PROVIDED RECORDS:
________________________________________
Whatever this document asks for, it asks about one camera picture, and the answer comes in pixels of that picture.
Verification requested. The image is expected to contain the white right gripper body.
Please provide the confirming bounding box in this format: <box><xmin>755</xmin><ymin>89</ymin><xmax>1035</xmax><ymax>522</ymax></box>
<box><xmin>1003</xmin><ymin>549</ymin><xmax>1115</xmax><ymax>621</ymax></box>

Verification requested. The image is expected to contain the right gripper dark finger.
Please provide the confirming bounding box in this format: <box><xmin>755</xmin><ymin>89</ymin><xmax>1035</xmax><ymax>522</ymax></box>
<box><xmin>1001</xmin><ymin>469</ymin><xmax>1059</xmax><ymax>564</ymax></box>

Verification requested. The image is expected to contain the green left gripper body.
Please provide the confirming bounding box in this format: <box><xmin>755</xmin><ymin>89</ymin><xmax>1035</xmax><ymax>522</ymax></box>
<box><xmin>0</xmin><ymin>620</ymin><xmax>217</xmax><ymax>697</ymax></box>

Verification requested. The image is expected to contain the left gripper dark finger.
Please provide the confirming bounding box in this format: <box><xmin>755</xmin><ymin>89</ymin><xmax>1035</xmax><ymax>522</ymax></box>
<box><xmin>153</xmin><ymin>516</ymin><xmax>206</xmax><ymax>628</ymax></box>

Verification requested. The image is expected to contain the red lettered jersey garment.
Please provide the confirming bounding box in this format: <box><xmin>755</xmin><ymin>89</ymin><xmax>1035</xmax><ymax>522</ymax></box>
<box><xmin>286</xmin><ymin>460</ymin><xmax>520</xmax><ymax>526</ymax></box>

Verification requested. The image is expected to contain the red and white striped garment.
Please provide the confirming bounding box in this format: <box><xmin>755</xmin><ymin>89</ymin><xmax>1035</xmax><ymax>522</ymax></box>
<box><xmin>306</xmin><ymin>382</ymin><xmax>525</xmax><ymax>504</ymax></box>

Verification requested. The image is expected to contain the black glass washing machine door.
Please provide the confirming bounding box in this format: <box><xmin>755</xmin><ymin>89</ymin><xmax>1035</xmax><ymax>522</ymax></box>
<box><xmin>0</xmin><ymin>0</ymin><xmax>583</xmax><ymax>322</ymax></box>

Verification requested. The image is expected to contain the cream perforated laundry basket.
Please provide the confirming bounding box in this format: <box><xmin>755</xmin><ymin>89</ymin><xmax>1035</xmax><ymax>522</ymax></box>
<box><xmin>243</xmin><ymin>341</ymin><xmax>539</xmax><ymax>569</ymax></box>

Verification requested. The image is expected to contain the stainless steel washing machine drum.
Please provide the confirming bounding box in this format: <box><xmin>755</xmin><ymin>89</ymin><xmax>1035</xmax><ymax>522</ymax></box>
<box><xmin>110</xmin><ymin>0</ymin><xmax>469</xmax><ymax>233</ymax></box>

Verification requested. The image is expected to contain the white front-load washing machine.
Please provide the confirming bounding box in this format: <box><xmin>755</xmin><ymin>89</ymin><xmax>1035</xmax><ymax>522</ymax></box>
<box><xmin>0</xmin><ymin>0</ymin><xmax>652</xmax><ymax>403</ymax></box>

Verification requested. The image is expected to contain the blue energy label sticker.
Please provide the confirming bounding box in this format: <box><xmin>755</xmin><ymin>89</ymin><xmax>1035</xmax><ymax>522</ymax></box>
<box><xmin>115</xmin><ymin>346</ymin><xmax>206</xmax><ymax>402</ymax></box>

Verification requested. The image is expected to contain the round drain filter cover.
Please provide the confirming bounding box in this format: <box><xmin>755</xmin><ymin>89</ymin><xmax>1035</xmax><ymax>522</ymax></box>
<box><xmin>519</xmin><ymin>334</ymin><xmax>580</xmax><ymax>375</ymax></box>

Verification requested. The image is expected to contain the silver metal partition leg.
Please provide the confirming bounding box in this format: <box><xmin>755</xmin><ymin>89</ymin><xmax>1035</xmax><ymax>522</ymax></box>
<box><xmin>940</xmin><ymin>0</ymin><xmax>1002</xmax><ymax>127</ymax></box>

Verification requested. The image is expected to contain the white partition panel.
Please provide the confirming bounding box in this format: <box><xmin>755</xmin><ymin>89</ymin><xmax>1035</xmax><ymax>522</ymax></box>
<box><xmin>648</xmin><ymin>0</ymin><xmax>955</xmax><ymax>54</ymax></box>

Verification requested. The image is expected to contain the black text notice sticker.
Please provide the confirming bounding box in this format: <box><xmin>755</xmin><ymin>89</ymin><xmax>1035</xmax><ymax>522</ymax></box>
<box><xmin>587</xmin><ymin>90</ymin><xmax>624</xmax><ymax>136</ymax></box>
________________________________________
WORK TO BE COMPLETED: Each line of the material should be returned exactly as it stands.

SOLUTION TO THIS TASK:
Whatever this document asks for, it asks about one camera picture, and the answer comes in pixels of that picture.
Verification requested. The image is expected to contain the white right gripper body.
Please provide the confirming bounding box in this format: <box><xmin>755</xmin><ymin>89</ymin><xmax>1035</xmax><ymax>522</ymax></box>
<box><xmin>1003</xmin><ymin>549</ymin><xmax>1115</xmax><ymax>621</ymax></box>

Verification requested. The image is expected to contain the right gripper dark finger.
Please provide the confirming bounding box in this format: <box><xmin>755</xmin><ymin>89</ymin><xmax>1035</xmax><ymax>522</ymax></box>
<box><xmin>1001</xmin><ymin>469</ymin><xmax>1059</xmax><ymax>564</ymax></box>

Verification requested. The image is expected to contain the green left gripper body.
Please provide the confirming bounding box in this format: <box><xmin>755</xmin><ymin>89</ymin><xmax>1035</xmax><ymax>522</ymax></box>
<box><xmin>0</xmin><ymin>620</ymin><xmax>217</xmax><ymax>697</ymax></box>

Verification requested. The image is expected to contain the left gripper dark finger.
Please provide the confirming bounding box in this format: <box><xmin>755</xmin><ymin>89</ymin><xmax>1035</xmax><ymax>522</ymax></box>
<box><xmin>153</xmin><ymin>516</ymin><xmax>206</xmax><ymax>628</ymax></box>

Verification requested. The image is expected to contain the red lettered jersey garment.
Please provide the confirming bounding box in this format: <box><xmin>755</xmin><ymin>89</ymin><xmax>1035</xmax><ymax>522</ymax></box>
<box><xmin>286</xmin><ymin>460</ymin><xmax>520</xmax><ymax>526</ymax></box>

Verification requested. The image is expected to contain the red and white striped garment.
Please provide the confirming bounding box in this format: <box><xmin>755</xmin><ymin>89</ymin><xmax>1035</xmax><ymax>522</ymax></box>
<box><xmin>306</xmin><ymin>382</ymin><xmax>525</xmax><ymax>504</ymax></box>

Verification requested. The image is expected to contain the black glass washing machine door.
Please provide the confirming bounding box in this format: <box><xmin>755</xmin><ymin>89</ymin><xmax>1035</xmax><ymax>522</ymax></box>
<box><xmin>0</xmin><ymin>0</ymin><xmax>583</xmax><ymax>322</ymax></box>

Verification requested. The image is expected to contain the cream perforated laundry basket.
Please provide the confirming bounding box in this format: <box><xmin>755</xmin><ymin>89</ymin><xmax>1035</xmax><ymax>522</ymax></box>
<box><xmin>243</xmin><ymin>341</ymin><xmax>539</xmax><ymax>569</ymax></box>

Verification requested. The image is expected to contain the stainless steel washing machine drum.
Please provide the confirming bounding box in this format: <box><xmin>755</xmin><ymin>89</ymin><xmax>1035</xmax><ymax>522</ymax></box>
<box><xmin>110</xmin><ymin>0</ymin><xmax>469</xmax><ymax>233</ymax></box>

Verification requested. The image is expected to contain the white front-load washing machine.
Please provide the confirming bounding box in this format: <box><xmin>755</xmin><ymin>89</ymin><xmax>1035</xmax><ymax>522</ymax></box>
<box><xmin>0</xmin><ymin>0</ymin><xmax>652</xmax><ymax>403</ymax></box>

Verification requested. The image is expected to contain the blue energy label sticker.
Please provide the confirming bounding box in this format: <box><xmin>755</xmin><ymin>89</ymin><xmax>1035</xmax><ymax>522</ymax></box>
<box><xmin>115</xmin><ymin>346</ymin><xmax>206</xmax><ymax>402</ymax></box>

Verification requested. The image is expected to contain the round drain filter cover.
Please provide the confirming bounding box in this format: <box><xmin>755</xmin><ymin>89</ymin><xmax>1035</xmax><ymax>522</ymax></box>
<box><xmin>519</xmin><ymin>334</ymin><xmax>580</xmax><ymax>375</ymax></box>

Verification requested. The image is expected to contain the silver metal partition leg.
Please provide the confirming bounding box in this format: <box><xmin>755</xmin><ymin>89</ymin><xmax>1035</xmax><ymax>522</ymax></box>
<box><xmin>940</xmin><ymin>0</ymin><xmax>1002</xmax><ymax>127</ymax></box>

Verification requested. The image is expected to contain the white partition panel.
Please provide the confirming bounding box in this format: <box><xmin>755</xmin><ymin>89</ymin><xmax>1035</xmax><ymax>522</ymax></box>
<box><xmin>648</xmin><ymin>0</ymin><xmax>955</xmax><ymax>54</ymax></box>

Verification requested. The image is expected to contain the black text notice sticker.
Please provide the confirming bounding box in this format: <box><xmin>755</xmin><ymin>89</ymin><xmax>1035</xmax><ymax>522</ymax></box>
<box><xmin>587</xmin><ymin>90</ymin><xmax>624</xmax><ymax>136</ymax></box>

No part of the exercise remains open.